Yeah, well, this is why this Big Tent approach just doesn't work. At
its best, it just ghettoizes everything.

BTW, I took the liberty of formatting the article and pasting it in
underneath. If anyone has any stuff from the Web that isn't really
time-sensitive and they don't want to format it for e-mail themselves,
I'd be happy to. Takes two or three minutes.

b.

>WM: You don't like roots rock I take it.
>BH: Oh, I love roots rock, it cracks me up. The whole idea of singling
>it out and naming it something to insure it never gets on the radio
>cracks me up.
>
>WM: So you are a lot like Jay and the other artists ... you don't want
>to be pigeonholed.
>BH: It was a really good name to kill everything. Ok lets call it
>alternative country. Look at that. Look at the breadth of the stuff
>that's in there.
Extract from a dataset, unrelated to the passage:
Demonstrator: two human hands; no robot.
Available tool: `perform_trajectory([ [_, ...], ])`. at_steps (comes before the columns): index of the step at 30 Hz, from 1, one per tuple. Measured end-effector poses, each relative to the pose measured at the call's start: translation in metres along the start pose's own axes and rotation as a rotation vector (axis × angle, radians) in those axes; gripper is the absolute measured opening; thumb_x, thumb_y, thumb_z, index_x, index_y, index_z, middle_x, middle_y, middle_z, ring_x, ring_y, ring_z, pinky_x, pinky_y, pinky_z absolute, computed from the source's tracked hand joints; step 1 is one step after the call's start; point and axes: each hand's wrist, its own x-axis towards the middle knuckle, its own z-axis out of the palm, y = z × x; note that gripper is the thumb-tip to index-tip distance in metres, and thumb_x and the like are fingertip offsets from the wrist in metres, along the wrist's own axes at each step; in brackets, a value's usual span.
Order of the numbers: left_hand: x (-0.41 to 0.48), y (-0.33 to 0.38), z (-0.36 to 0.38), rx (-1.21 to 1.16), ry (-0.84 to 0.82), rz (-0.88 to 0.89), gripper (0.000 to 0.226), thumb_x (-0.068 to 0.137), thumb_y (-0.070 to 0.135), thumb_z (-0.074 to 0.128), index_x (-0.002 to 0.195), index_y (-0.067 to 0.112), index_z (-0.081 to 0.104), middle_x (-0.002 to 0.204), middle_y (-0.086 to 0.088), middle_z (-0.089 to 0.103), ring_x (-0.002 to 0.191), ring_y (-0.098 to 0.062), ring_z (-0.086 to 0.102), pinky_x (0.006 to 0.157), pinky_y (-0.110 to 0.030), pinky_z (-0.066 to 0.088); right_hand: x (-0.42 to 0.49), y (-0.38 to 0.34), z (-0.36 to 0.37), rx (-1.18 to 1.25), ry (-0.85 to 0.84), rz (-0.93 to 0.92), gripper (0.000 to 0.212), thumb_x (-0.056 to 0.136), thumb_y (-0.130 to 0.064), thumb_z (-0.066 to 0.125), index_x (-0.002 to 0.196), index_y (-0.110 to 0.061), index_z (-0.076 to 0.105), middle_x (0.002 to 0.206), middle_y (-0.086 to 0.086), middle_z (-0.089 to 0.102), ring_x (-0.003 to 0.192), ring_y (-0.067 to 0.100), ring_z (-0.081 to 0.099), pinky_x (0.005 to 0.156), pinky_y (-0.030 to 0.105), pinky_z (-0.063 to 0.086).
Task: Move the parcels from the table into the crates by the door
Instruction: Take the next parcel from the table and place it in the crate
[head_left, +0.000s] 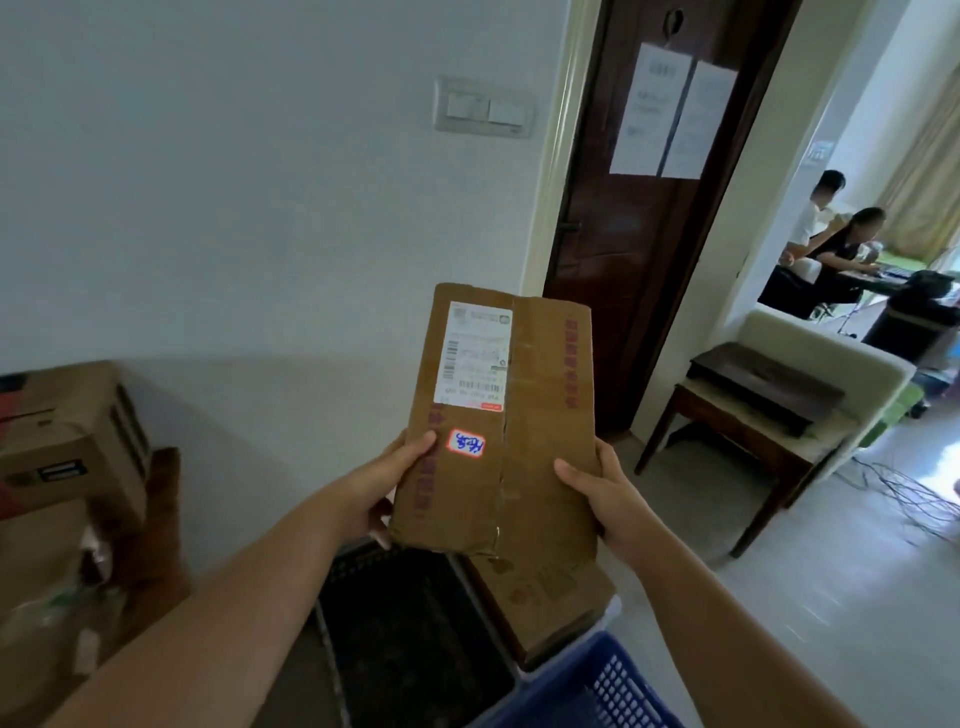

So if you happen to be an alternative country band
>with a rock song such as...
>Like I told you the other night, if Exile on Main Street were to be
>made today, it would be considered alternative country. So it ain't
>gonna get on the radio. It will never happen. They'll never listen to
>it cause it'll be brought to them as alternative country and it wont
>go. Not on big radio. Big radio sucks.
>
>WM: So, you don't think that you guys and Wilco and Son Volt will ever
>become radio friendly to the point of stardom, wealth, etc?
>BH: Well, Son Volt, Wilco, Uncle Tupelo have been working at it for
>over 10 years now.
>
>WM: Consciously, do you think?
>BH: Not consciously, but still you know, they have been drifting
>around as the icons, the upper echelon. And they've been doing it
>since 88. Maybe its time to reevaluate. It's been 11 fucking years and
>no one's had the big breakout hit yet.
>Tom Parr: Played a lot of college frat parties. All the roots
>rockers.. it took them years to get deals.
>BH: We're doing this new album, it's gonna be called alt country, I
>guarantee it. Then you have bands like the Derailers.
>
>WM: Do you like their music?
>BH: Yeah, I like the Derailers. That's great, but it's a confusing
>single label to put on the whole thing.
>
>WM: What do you think of the Academy of Recording Arts and Sciences
>having a category called Contemporary Folk for their Grammy awards,
>and then nominating Lucinda Williams, Steve Earle, Lyle Lovett,
>Wilco/Bragg EmmyLou                                   Harris in that
>category?
>BH: So they're Contemporary Folk now (laughs). What that's gonna do is
>place these artists way in the back of record stores. I know that
>cause I went looking for the Lucinda album. I asked the guy at the
>store, where is it? Well, you go back there, turn left, it's in the
>back of the store.
>
>WM: Ok, so you don't want to be labeled. How would you describe your
>music to someone who
>doesn't know you?
>BH: I would just say, it's a straight up rock band with a guy that
>unfortunately has a bit of a country accent singing. So that's it.